Thursday, September 1, 2016

Trends in Job Satisfaction

Much of my work is aimed at helping people find satisfying jobs. That’s why I was interested to find a survey report (PDFhere) that looked at job satisfaction, among other fulfilling aspects of life. The report, “Trends in Psychological Well-Being, 1972–2014,” by Tom W. Smith, Jaesok Son, and Benjamin Schapiro, was published by the research institute NORC at the University of Chicago. (I earned my master’s degree there, but at that time I was researching English literature.)

The researchers looked at surveys that have measured people’s level of satisfaction in general, with one’s marriage, with one’s financial situation, with the level of excitement, and (most interesting to me) with one’s job. Specifically, they looked for trends in how people’s satisfaction changed over the past four decades.

It turns out that of all the kinds of satisfaction that they looked at, job satisfaction was the most stable over the time period that they examined. Here is a graph showing the trend for those reporting they were “very satisfied” with their job or housework:

Note the contrast with this graph of satisfaction with one’s financial situation—which shows a long-term decline and a notable dip apparently caused by the Great Recession:

In addition to the trends, note the levels of satisfaction shown here. At its very peak, in the late 1970s, financial satisfaction reached only 35 percent, whereas job satisfaction came close to 90 percent at times and never sank below 80 percent.

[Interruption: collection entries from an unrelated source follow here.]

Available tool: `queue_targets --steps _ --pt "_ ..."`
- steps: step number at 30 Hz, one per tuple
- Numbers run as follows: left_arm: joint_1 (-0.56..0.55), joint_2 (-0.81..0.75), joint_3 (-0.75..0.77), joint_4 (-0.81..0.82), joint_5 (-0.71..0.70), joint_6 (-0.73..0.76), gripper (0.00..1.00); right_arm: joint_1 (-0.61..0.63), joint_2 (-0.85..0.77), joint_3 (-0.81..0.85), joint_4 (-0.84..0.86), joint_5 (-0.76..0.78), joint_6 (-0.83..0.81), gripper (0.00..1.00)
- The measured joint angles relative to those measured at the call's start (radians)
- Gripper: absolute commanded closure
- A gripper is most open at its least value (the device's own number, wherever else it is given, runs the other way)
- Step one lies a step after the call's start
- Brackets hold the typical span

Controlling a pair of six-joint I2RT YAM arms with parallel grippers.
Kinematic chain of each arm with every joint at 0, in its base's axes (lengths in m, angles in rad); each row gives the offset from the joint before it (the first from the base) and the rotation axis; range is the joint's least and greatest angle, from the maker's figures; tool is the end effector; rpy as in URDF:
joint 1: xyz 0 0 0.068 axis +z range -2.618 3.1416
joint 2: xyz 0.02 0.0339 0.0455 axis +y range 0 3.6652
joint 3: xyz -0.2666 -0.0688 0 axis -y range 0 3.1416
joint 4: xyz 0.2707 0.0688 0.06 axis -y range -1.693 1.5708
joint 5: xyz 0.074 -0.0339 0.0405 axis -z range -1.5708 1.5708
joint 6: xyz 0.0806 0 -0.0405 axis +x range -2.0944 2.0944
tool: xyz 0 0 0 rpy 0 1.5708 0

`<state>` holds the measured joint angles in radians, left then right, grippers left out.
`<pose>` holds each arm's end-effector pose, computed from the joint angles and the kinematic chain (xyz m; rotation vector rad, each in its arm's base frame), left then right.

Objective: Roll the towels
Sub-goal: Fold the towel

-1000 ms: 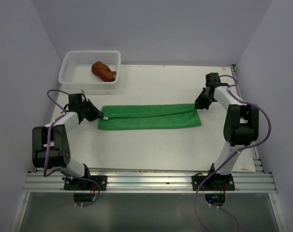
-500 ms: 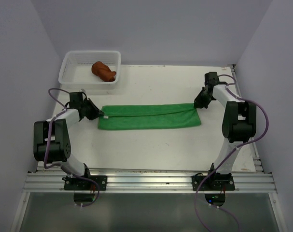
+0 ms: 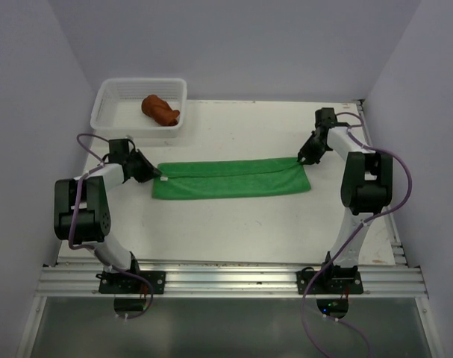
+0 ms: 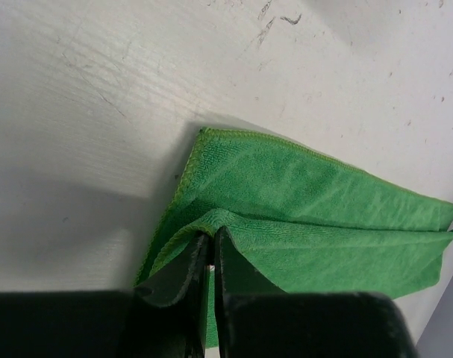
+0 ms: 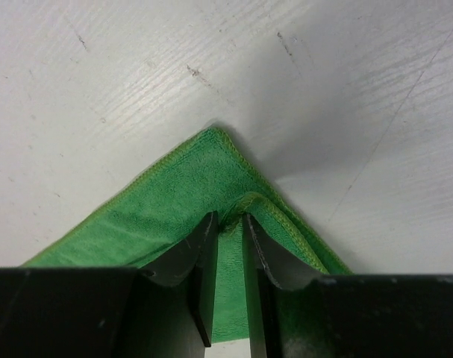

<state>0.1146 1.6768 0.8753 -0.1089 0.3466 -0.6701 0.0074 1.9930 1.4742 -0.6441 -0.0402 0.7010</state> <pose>0.3722 0.0153 0.1076 -0.8241 2.3872 -0.6613 0.4553 0.0066 0.1327 0.9280 2.6015 0.2502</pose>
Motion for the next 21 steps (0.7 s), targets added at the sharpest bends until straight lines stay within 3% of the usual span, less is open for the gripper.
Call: queue_targets --steps 13,21 --pt "0.0 0.031 0.023 0.014 0.001 -0.001 0.75 0.0 0.03 0.031 -0.014 0.004 0.004 0.69" --pt "0.0 0.039 0.042 0.02 0.001 -0.011 0.73 0.0 0.031 0.056 -0.018 0.004 0.006 0.65"
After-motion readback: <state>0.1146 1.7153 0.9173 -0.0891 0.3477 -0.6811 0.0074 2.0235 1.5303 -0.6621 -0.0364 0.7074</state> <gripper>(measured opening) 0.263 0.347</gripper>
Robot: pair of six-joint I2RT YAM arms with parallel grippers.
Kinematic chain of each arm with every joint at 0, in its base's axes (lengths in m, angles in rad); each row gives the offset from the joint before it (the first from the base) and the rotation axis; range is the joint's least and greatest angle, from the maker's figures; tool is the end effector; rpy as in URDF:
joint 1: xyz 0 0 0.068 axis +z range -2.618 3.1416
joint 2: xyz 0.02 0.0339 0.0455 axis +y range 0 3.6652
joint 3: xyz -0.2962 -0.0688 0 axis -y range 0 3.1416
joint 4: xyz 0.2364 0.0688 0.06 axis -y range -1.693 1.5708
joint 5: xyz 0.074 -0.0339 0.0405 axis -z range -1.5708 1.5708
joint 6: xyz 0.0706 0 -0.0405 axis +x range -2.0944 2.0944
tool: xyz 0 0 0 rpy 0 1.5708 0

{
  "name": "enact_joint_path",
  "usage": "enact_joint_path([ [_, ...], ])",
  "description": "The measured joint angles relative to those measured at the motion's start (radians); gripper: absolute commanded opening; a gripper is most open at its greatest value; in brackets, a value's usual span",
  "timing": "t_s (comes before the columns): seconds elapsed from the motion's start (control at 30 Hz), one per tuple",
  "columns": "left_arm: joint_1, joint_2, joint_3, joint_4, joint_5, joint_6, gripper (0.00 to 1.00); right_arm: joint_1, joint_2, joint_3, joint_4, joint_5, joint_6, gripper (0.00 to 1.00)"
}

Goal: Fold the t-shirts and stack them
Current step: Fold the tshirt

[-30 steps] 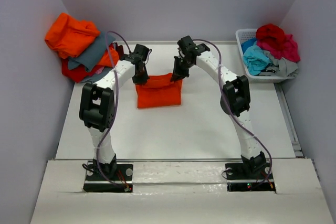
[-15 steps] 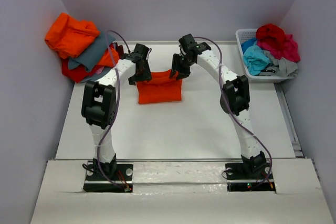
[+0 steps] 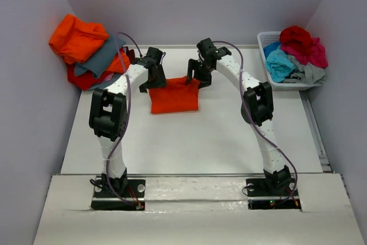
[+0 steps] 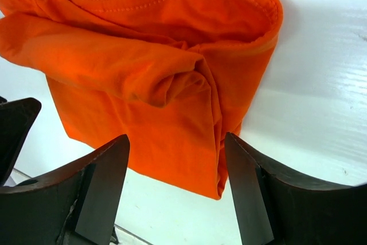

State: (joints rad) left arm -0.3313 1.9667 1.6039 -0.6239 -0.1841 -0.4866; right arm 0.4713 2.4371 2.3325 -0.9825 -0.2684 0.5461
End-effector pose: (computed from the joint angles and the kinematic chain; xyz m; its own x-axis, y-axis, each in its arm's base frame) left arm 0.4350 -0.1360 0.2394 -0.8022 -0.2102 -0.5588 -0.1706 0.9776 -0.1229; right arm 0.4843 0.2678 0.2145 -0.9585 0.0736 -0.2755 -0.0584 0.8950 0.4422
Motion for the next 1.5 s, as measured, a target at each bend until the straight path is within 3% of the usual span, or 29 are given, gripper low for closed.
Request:
enact_joint_path([
  [0.13,-0.019,0.000,0.000,-0.009,0.018,0.000,0.77,0.000,-0.029,-0.047,-0.001,-0.012,0.003,0.64],
  [0.3,-0.049,0.000,0.000,-0.026,0.032,0.000,0.77,0.000,-0.050,-0.098,0.011,-0.047,0.012,0.44],
  [0.4,-0.059,0.018,0.024,-0.048,0.035,0.000,0.77,0.000,-0.050,-0.097,0.014,-0.069,0.019,0.39],
  [0.67,-0.047,0.229,0.256,-0.085,0.011,-0.001,0.77,0.000,0.067,0.115,0.021,-0.116,0.026,0.41],
  [0.97,0.001,0.348,0.410,-0.125,-0.026,-0.020,0.79,-0.006,0.128,0.111,0.024,-0.134,0.034,0.46],
  [1.5,0.051,0.361,0.470,-0.138,-0.119,-0.046,0.80,-0.035,0.136,0.095,0.034,-0.125,0.033,0.48],
])
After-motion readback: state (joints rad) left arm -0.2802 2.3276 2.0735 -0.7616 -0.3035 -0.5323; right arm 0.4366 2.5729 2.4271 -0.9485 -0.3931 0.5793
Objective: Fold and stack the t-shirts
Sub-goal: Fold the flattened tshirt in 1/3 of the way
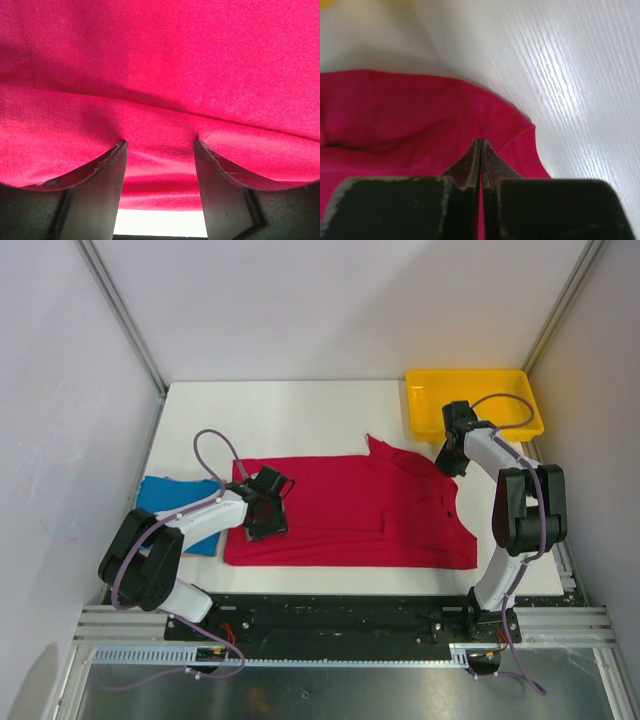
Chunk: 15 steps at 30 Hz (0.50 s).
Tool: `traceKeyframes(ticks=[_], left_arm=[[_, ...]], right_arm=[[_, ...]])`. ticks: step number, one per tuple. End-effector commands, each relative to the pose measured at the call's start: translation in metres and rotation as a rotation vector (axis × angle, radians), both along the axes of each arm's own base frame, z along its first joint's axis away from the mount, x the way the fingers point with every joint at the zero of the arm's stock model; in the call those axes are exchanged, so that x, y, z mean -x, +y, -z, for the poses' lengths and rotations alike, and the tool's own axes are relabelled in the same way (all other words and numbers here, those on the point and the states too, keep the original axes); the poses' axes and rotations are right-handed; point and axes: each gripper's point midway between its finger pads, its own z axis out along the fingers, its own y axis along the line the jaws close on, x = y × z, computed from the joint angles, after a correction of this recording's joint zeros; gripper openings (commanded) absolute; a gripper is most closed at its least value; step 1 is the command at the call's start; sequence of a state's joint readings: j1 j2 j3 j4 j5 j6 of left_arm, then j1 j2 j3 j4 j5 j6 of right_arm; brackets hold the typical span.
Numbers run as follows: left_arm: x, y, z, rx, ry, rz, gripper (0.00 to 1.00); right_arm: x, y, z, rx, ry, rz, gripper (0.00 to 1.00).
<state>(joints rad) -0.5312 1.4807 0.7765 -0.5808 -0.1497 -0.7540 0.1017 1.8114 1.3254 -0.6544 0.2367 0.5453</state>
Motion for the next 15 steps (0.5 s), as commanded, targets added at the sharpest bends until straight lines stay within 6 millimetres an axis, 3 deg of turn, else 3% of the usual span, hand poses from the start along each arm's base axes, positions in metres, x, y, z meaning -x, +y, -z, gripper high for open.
traceKeyframes(ticks=[1,8,15], left_arm=[[0.004,0.015,0.015,-0.069,0.017,0.018,0.63],[0.005,0.017,0.017,-0.077,0.022,0.018,0.62],[0.006,0.022,0.019,-0.084,0.029,0.016,0.62]], right_arm=[[0.019,-0.005,0.015,-0.036,0.049,0.056,0.0],[0.016,-0.023,0.033,-0.047,0.072,0.099,0.0],[-0.006,-0.039,0.048,-0.052,0.042,0.111,0.0]])
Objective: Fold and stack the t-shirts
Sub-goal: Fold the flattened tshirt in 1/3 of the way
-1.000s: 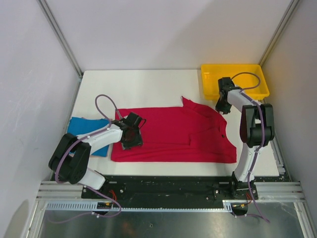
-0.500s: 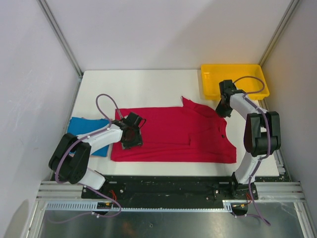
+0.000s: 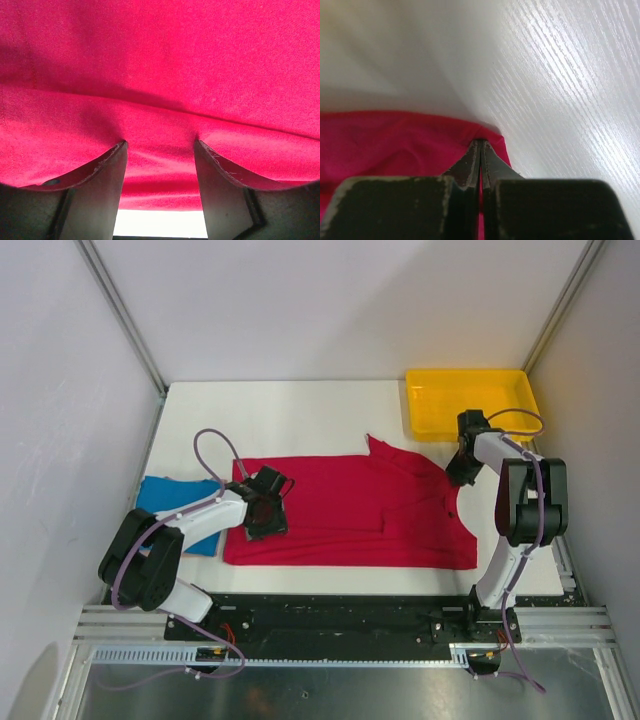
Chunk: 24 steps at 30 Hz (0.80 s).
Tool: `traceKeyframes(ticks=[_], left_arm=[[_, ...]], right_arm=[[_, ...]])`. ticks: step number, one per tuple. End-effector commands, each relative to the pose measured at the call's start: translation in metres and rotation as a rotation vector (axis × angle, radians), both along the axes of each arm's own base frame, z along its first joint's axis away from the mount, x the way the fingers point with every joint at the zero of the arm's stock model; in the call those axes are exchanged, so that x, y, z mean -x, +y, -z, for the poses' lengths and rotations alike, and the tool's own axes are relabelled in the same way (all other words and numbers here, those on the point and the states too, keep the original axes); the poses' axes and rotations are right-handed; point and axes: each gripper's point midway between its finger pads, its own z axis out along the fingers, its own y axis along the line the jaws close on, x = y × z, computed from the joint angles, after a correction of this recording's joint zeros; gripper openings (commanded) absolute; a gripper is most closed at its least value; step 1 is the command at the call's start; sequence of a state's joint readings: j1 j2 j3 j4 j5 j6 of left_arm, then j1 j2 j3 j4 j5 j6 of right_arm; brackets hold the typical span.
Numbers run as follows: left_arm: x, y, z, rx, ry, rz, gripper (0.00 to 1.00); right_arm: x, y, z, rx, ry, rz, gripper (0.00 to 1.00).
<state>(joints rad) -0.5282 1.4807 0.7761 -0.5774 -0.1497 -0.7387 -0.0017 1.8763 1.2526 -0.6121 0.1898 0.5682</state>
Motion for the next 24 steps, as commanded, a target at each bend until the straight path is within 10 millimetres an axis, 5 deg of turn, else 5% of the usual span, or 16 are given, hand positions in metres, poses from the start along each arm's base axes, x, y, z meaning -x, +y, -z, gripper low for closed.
traceKeyframes(ticks=[1,12,20,24], left_arm=[[0.007,0.022,0.019,-0.082,0.033,0.004,0.62],[0.006,0.023,0.02,-0.085,0.037,0.008,0.62],[0.007,0.023,0.02,-0.081,0.042,0.013,0.63],[0.006,0.019,0.017,-0.063,0.035,0.017,0.63]], right_arm=[[-0.025,-0.007,0.005,-0.003,-0.055,0.006,0.0],[-0.054,-0.015,-0.013,0.035,-0.142,-0.016,0.11],[-0.041,-0.038,-0.032,0.121,-0.115,0.042,0.23],[-0.044,-0.027,-0.055,0.08,-0.175,0.029,0.26]])
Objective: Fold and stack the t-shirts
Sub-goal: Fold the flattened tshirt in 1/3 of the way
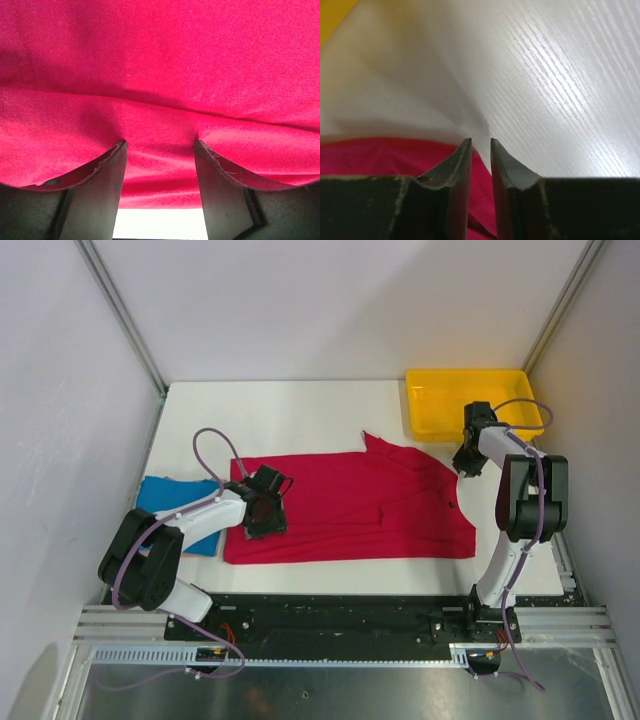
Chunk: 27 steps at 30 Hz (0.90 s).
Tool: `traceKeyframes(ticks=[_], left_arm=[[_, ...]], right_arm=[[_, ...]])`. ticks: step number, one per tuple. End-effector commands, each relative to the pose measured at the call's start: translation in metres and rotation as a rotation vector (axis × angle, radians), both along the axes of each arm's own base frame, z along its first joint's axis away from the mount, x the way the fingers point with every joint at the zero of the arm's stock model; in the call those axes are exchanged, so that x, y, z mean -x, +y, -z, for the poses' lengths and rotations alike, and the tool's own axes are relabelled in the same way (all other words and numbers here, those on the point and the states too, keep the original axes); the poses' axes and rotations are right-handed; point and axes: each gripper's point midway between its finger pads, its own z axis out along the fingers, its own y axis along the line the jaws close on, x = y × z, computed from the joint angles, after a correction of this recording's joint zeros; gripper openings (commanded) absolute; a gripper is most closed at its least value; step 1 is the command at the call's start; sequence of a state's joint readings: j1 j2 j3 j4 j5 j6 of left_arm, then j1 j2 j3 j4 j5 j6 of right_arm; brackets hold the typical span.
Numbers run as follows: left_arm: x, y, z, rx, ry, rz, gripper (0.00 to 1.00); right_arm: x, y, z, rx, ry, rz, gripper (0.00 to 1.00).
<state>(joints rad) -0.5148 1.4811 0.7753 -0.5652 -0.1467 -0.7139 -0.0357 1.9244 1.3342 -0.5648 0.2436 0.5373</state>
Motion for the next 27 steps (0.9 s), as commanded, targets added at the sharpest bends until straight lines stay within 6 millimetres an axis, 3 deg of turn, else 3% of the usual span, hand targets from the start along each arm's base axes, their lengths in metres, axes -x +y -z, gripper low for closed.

Using data from the report, I created the following graph showing trends in job satisfaction separately for men and women. You can see that the general trend is that women used to be less satisfied than men but lately have been more satisfied. My guess is that this is the result of growing opportunities for women in the workplace:

The researchers found that job satisfaction tends to increase with age; this was true for all years that they studied. It seems likely that as people age, they gain greater mastery over their job demands, they may get greater recognition for their skills, and they may learn which job environments suit them best and thus move into more satisfying situations. Here is a graph based on the average percentages of those “very satisfied” over the entire span of the study:

Finally, here are the trends for job satisfaction, with separate trend lines based on the level of education of the respondent: less than high school, high school, or college (or beyond).

Overall, those with more education tend to be more satisfied with their jobs. A notable exception occurs just at the beginning of this century, when those with less than high school showed the greatest satisfaction—evidently the result of the tail end of the tech boom. Conversely, the Great Recession seems to have dampened, at least temporarily, the satisfaction of those with more education.